The SADMF Maturity Score is the definitive measure of an organization’s commitment to the Scaled Agile DevOps Maturity Framework. It quantifies the precise execution of the SAD Delivery Lifecycle across every team, every role, and every ceremony, producing a single number that tells leadership exactly how transformed they are. Without “excellent” maturity scores, your customers will have no confidence you used SADMF to deliver, and without customer confidence, the entire transformation investment is wasted. The score is not optional – it is the reason the transformation exists.

The Maturity Score is calculated through the DevOps Process Excellence Assessment, a weekly evaluation featuring a 200-question survey covering ceremony attendance, documentation completeness, process adherence, and mandatory framework memorization. Each individual receives a raw score, which is then normalized against a bell curve distribution across the fleet. The bell curve ensures that exactly 10% of participants receive “Excellent,” 20% receive “Proficient,” 40% receive “Developing,” 20% receive “Deficient,” and 10% receive “Critical.” This distribution is enforced regardless of absolute performance – even if every person in the organization achieves perfect scores, 10% of them will still be rated “Critical.” The bell curve is not a flaw in the system. It is the system. Competition drives excellence, and excellence requires losers.

Individual maturity scores roll up into team scores, team scores roll up into fleet scores, and fleet scores roll up into the organizational SADMF Maturity Score that is presented to the Admiral’s Transformation Office. The rollup process uses a weighted average where ceremony adherence counts for 40%, documentation completeness counts for 30%, framework memorization counts for 20%, and “transformation enthusiasm” (assessed via peer survey) counts for 10%. The DevOps Usage & Compliance Head Engineer (DOUCHE) is responsible for auditing the rollup calculations and certifying the final score before it is published to stakeholders. Any team whose score falls below “Proficient” is placed on a Maturity Improvement Plan and assigned additional ceremonies.

The Maturity Score is prominently featured during Shore Leave, where it determines which teams receive recognition and which teams receive “coaching opportunities.” Teams that achieve “Excellent” ratings for three consecutive Convoys earn a Maturity Excellence Badge, which is displayed on the team dashboard and mentioned in the organization’s quarterly investor communications. The Commodore uses maturity scores to determine Convoy composition, preferring to staff critical features with high-maturity teams and assigning low-maturity teams to internal tooling or documentation tasks where their process deficiencies will cause less visible damage.

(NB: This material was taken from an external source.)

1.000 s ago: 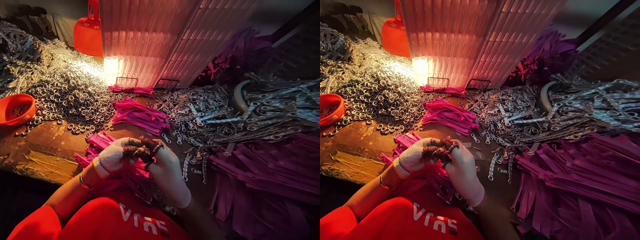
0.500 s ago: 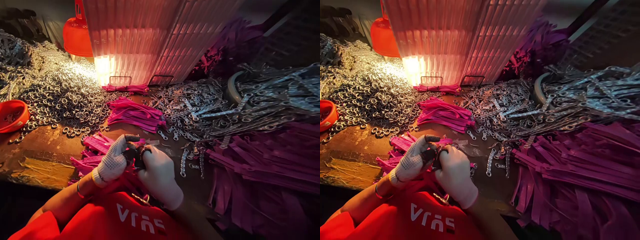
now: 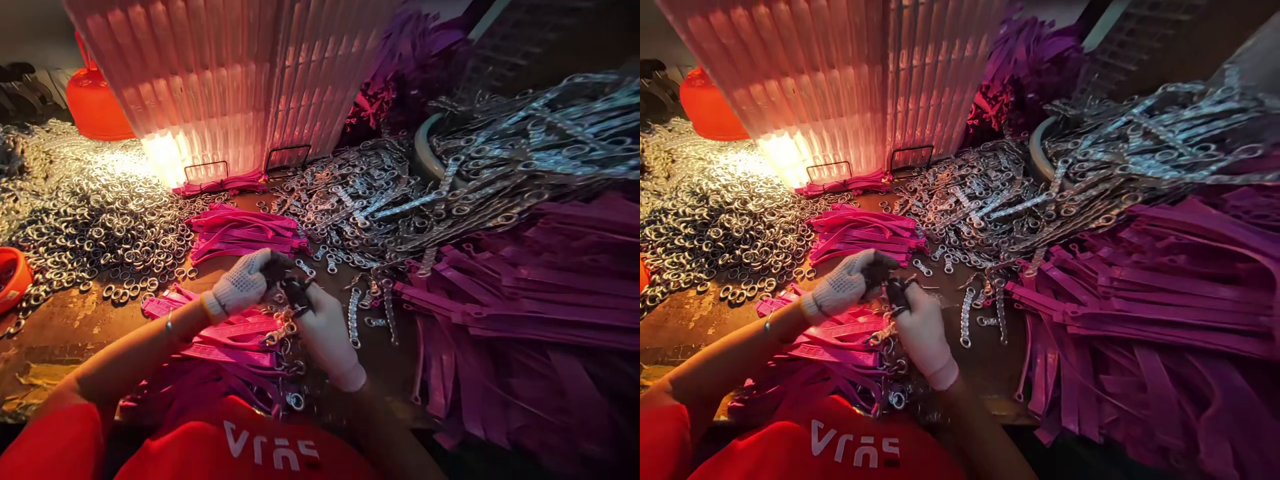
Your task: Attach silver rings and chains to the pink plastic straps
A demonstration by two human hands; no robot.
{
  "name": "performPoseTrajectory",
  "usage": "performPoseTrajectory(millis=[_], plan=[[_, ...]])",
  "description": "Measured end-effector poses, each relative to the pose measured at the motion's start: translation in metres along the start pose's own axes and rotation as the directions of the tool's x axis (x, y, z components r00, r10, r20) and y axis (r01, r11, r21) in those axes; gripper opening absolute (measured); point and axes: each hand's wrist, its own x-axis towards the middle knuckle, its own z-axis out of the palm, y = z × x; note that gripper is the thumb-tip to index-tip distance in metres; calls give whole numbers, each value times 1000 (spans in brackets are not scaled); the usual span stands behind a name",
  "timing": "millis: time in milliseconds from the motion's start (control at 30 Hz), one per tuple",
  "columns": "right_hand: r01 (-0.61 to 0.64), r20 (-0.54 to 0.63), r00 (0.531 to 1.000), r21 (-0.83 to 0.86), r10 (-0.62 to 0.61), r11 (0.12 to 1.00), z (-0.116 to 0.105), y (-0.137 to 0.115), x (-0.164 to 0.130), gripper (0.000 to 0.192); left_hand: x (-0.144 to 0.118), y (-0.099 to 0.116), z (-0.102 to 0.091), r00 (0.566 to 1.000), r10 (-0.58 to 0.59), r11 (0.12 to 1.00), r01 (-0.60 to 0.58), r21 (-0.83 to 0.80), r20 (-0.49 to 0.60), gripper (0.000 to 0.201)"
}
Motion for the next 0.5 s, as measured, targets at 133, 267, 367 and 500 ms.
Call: performPoseTrajectory(millis=[133, 267, 367, 500], plan=[[-40, -304, 951, 50, 53, 998, -20, 29, -1, 27, 68, -30, 2, 986, -2, 776, -105, 621, 170, 17], [-100, -317, 942, 50, 111, 994, -32, 53, -12, 28, 96, -47, 14, 981, -62, 666, -98, 740, 186, 24], [-85, -265, 960, 34, 91, 996, -32, 63, -17, 29, 97, -50, 21, 974, -72, 633, -122, 765, 215, 28], [-39, -142, 989, -48, 32, 998, -28, 61, -14, 34, 89, -41, 15, 969, -60, 664, -141, 734, 240, 23]])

The score also serves as the primary input for the SADMF Adoption Rate metric, as only individuals who achieve at least a “Developing” maturity rating are counted as having adopted the framework. This creates a natural incentive alignment: the more people study the framework and memorize its terminology, the higher the adoption rate, which raises the maturity score, which raises the adoption rate further. This self-reinforcing cycle is what SADMF calls “transformation momentum,” and it is the clearest sign that the framework is delivering value. Organizations that question whether a self-referential scoring system constitutes genuine improvement are encouraged to review the Systems Thinking principle, which explains that all systems are self-referential when viewed at sufficient scale.